[Source material — start]

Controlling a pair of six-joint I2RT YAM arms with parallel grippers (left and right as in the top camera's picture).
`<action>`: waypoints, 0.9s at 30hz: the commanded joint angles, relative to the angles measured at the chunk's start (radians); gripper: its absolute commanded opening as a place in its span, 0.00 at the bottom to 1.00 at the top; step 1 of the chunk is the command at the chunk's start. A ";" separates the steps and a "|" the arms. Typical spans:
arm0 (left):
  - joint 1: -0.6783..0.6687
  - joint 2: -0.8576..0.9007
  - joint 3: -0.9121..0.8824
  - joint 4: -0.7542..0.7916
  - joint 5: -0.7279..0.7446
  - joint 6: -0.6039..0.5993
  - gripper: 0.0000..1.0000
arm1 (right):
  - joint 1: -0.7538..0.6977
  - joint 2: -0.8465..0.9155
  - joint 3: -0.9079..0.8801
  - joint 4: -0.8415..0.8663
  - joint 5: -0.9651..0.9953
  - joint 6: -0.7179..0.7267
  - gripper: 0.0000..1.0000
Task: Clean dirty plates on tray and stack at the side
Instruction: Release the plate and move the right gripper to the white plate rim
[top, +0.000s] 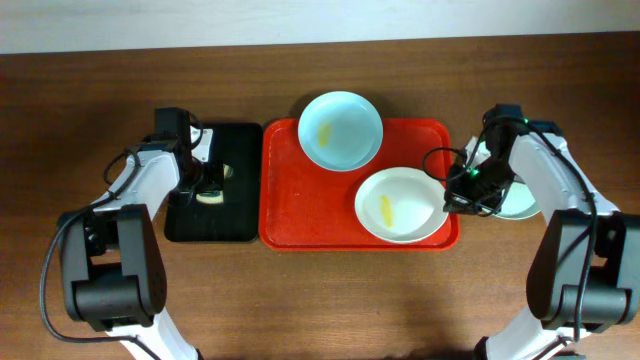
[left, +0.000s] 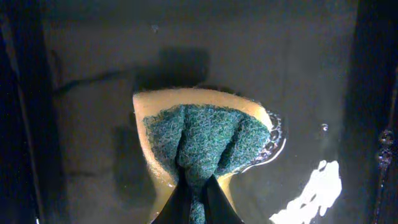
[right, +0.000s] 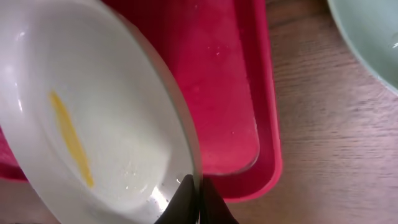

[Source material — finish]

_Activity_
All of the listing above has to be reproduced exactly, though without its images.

_Result below_
Controlling a pair of six-joint I2RT YAM arms with parallel grippers (left and right as in the top camera's picture).
`<action>`: waypoints, 0.9s at 30hz: the commanded joint angles, relative to the angles measured at the chunk's start (radians); gripper: its absolute commanded opening as a place in its span, 0.00 at the bottom to 1.00 at the top; step 1 of the chunk is the command at the chunk's start. A ";" separates the steps and a "|" the arms. Typical spans:
arm0 (left):
  - joint 1: -0.6783..0.6687
  - joint 2: -0.8576..0.9007
  - joint 3: -0.9121..0.8824
  - joint 4: -0.7542..0.7916
  - joint 5: -0.7279..0.7446
  - joint 6: -0.6039..0.5993
  - gripper: 0.0000..1.0000
arm1 (right):
  - joint 1: -0.7538..0.6977
  - joint 2: -0.8465..0.9155
  - joint 3: -0.9079..0.8801
  - joint 4: -0.8415..0.8663
  - joint 5: -0.9651..0.9953
  - joint 6: -0.7179..0.7267
  - gripper: 0.0000..1.0000
Task: Clean dirty plates on tray and stack at the side
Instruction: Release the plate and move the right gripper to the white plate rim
[top, +0.000s] 
[left, +0.000s] 
[right, +0.000s] 

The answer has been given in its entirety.